I partiti di governo, la vecchia Concertación e alcuni del Frente Amplio (Revolución Democrática, Comunes e Partido Liberal) hanno firmato un “Accordo per la Pace Sociale e la Nuova Costituzione” in cui dichiarano di “cercare la pace e la giustizia sociale attraverso una procedura democratica inoppugnabile”.
Uno degli obiettivi di questo accordo è disinnescare il movimento sociale che si esprime da più di tre settimane in tutto il paese e permettere alla destra di aderire a una “convenzione costituzionale”, un eufemismo per evitare il termine “assemblea costituente”. In apparenza è la stessa cosa, ma in realtà punta a condizionare e porre limiti alla sovranità del popolo*. Per quanto riguarda il primo obiettivo, la sua efficacia come strumento di smobilitazione sociale è dubbia. Per quanto riguarda il secondo, anche se tutto ciò che è stato ottenuto è stato merito delle pressioni popolari, ora si cerca di cancellare questi risultati per tornare ai vecchi criteri di governo attraverso le élite, sottraendo ancora una volta il potere costituente alla base sociale.
Non è affatto detto che i partiti politici siano oggi validi interlocutori per rappresentare la sentita richiesta popolare espressa con mobilitazioni di massa. Ci si dovrebbe chiedere se non sono parte del problema piuttosto che parte della soluzione. Qualcosa di simile accade con i leader sociali coordinati dal Tavolo dell’Unità Sociale. Anche se possiamo riconoscere la loro importanza e il protagonismo all’interno dell’ampio gruppo che oggi esprime il malcontento, non si può dire che siano i legittimi rappresentanti di questo sentimento popolare.
Né l’uno né l’altro sono gli interlocutori con cui il governo deve dialogare. Piuttosto deve cercare i mezzi per instaurare un dialogo diretto con la gente. La protesta popolare che si è espressa per le strade in questi venti giorni è chiara per tutti coloro che sono disposti ad ascoltare: i cileni non vogliono che le cose continuino come prima; vogliono partecipare all’elaborazione di una nuova Costituzione attraverso un processo democratico di consultazione diretta, come l’Assemblea Costituente; vogliono la dignità, non vogliono essere disprezzati, vogliono assumere il potere sovrano che gli corrisponde.
Di fronte all’evidente crisi, il governo cerca di minimizzare i rischi di dover cambiare in profondità un sistema grazie al quale i gruppi economici ottengono i loro privilegi, per poi favorire i loro prestanome politici.
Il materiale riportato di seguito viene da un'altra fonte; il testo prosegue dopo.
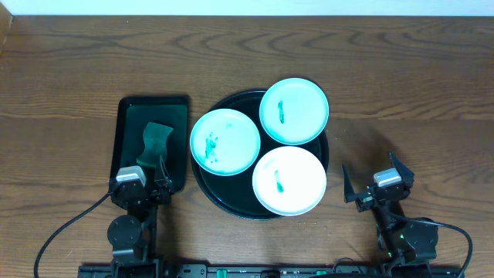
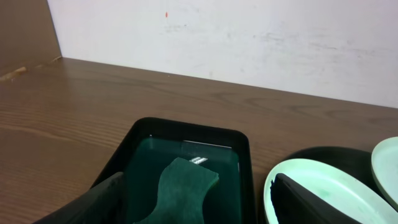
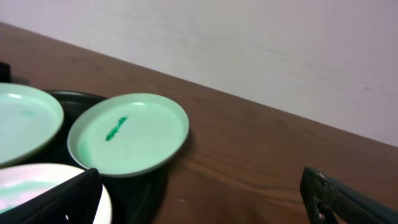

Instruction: Clean dirty plates on tray and stack at the side

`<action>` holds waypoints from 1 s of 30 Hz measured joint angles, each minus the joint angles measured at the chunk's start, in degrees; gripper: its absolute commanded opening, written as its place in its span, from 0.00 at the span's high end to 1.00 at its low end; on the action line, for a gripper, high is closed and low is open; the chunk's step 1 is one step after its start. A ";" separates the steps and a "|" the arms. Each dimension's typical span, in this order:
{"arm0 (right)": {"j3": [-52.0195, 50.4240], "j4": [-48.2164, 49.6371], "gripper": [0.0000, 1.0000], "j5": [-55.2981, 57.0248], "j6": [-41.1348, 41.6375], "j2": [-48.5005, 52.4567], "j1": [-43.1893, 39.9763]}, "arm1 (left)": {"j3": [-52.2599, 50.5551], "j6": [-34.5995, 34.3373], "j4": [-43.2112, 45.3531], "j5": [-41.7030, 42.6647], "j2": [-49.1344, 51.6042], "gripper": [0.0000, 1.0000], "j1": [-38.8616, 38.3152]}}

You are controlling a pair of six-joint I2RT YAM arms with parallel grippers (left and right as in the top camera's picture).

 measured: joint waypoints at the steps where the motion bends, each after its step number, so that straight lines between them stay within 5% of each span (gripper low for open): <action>1: 0.00 0.17 0.01 -0.39 0.59 -0.02 0.00 | 0.00 0.00 0.00 0.00 0.00 0.26 0.00; 13: 0.72 0.59 0.01 -6.88 4.02 0.00 0.00 | 0.57 0.00 -1.16 0.00 0.00 0.26 0.00; 20: 5.35 0.13 0.01 -10.47 4.02 4.57 0.00 | 8.09 -0.20 -16.06 1.51 4.13 0.27 0.00; 30: 25.86 -1.16 0.01 -21.42 4.24 35.56 -0.33 | 38.66 -2.67 -32.15 4.13 29.40 0.26 0.00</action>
Insomma, ogni tentativo di riconfermare le attuali istituzioni politiche, sindacali o sociali come interlocutori del dialogo con i cittadini, oggi così necessario, non è altro che un grossolano atto di gattopardismo, tipico della politica tradizionale: tutto deve cambiare perché tutto resti come prima.
In realtà, l’unico modo per il governo di procedere oggi è quello di approfondire decisamente la democrazia, riconoscendo che la sovranità popolare si può esercitare direttamente, senza la necessità di intermediari ormai universalmente messi in discussione. Se il governo ha qualcosa da offrire, che si intenda direttamente con la gente, che esponga le sue proposte. A quel punto vedremo se ha capito le richieste popolari e se le mobilitazioni si fermeranno. Dovrà fare un bello sforzo per guadagnarsi una credibilità. Se non ci riuscirà, dovrà dimettersi, in modo che le persone più adatte possano avanzare nel rapporto con i cittadini e trovare vie d’uscita.
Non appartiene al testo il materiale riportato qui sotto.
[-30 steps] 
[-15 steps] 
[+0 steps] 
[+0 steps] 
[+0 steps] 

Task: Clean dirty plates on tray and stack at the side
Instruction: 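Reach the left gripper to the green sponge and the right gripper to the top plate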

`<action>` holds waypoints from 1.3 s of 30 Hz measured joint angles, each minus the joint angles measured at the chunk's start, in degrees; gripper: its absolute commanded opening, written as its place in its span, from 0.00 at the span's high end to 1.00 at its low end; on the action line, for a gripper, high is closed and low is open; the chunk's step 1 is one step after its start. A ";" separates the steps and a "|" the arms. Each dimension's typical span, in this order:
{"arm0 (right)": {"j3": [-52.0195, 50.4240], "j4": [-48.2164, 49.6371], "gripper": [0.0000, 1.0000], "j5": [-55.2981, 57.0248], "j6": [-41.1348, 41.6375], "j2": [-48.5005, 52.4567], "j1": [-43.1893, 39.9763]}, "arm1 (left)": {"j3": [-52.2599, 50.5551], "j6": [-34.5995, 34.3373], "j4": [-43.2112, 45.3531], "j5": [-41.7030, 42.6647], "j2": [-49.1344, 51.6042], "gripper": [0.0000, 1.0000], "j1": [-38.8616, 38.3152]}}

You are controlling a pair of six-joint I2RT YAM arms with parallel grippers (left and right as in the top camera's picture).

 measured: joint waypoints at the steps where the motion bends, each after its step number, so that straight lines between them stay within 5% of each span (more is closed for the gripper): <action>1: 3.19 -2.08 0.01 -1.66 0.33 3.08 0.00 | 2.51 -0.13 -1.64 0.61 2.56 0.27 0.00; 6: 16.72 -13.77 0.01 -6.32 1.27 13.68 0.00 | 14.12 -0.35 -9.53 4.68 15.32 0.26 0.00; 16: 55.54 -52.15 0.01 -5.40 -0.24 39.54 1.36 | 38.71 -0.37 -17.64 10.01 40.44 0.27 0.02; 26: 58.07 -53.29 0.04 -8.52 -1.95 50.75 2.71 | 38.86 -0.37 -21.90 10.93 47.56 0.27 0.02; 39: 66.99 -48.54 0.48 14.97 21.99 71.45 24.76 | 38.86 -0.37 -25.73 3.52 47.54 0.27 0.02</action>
La cosa più interessante del momento, ciò che bisogna capire e accettare, è la crisi della democrazia rappresentativa. La situazione attuale richiede che ci si orienti verso forme di democrazia diretta in grado di aprire nuove forme di partecipazione. Le risposte conosciute in questo momento non servono e quelle nuove non sono ancora nate.
Questo è il bivio in cui ci troviamo, questa è l’inevitabile strada che dobbiamo percorrere. Oggi abbiamo l’opportunità storica di muovere i primi passi in questo scenario sociale inesplorato e quindi avanzare verso un nuovo Cile, veramente democratico, esplorando forme di auto-organizzazione e auto-gestione sociale.
La responsabilità di tutti coloro che percepiscono il momento come una possibilità fondante di una Democrazia Reale, che sostituisce l’esausta e moribonda democrazia rappresentativa, è quella di accompagnare questa mobilitazione popolare, di contribuire a canalizzarla attraverso la nonviolenza attiva e a consolidare un tessuto sociale capace di dare direzione e sostenere i cambiamenti futuri.
José Gabriel Feres, Vice-presidente del Partito Umanista cileno.
*Un’Assemblea Costituente presuppone la libertà di stabilire autonomamente quale sarà la sua funzione e la sua durata, mentre secondo l’accordo la Convenzione Costituzionale ha una durata prestabilita di nove mesi.